Some cats like to cozy up in a quiet, dark closet. There’s nothing wrong with that—just make sure you don’t have any mothballs or loose strings and buttons that could be dangerous for your cat. 

 

Kitchen

You get the gist by now: keep the harmful stuff out of reach! This includes foods that aren’t cat-friendly, cleaning supplies, knives, and scissors.

Even if the food itself is safe for cats, be mindful of its packaging. For example, plastic bags could lead to suffocation and twist-ties could lead to choking. 

If you’ve got a curious kitty who loves to climb, check that your cupboards and cabinets are closed; keep your trashcan covered, too. 
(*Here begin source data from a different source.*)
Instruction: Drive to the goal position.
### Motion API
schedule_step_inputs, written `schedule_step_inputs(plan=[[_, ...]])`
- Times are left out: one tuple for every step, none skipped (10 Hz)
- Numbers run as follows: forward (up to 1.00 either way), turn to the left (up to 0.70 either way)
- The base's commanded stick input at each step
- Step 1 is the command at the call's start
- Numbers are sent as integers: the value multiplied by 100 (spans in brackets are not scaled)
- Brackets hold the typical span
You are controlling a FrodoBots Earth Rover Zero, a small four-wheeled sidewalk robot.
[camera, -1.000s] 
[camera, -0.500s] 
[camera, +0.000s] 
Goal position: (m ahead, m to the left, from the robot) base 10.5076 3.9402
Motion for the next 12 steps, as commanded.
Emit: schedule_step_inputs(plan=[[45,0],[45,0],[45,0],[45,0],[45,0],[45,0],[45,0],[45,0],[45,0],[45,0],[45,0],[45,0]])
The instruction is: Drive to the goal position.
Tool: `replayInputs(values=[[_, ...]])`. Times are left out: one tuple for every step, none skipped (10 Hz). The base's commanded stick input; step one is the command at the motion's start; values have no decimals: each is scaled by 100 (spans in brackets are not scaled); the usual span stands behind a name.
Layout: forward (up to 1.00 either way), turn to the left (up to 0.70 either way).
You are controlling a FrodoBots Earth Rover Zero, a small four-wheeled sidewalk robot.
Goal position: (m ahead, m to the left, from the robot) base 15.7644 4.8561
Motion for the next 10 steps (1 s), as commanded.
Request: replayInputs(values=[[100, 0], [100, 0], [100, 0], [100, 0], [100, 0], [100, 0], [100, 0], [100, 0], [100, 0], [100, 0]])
If you can, try to keep your cat away from the kitchen while you cook… especially if she has a history of climbing onto your stovetop. 

Bathroom

As with the other rooms, it’s important to keep your trashcan covered and toxic ingredients out of reach—this includes makeup, cleaning supplies, toothpaste, medications, and more. 

It’s also a good idea to keep your toilet seat lid closed. You don’t want your kitty to slip and fall in, especially if you’re leaving toilet cleaners to sit. 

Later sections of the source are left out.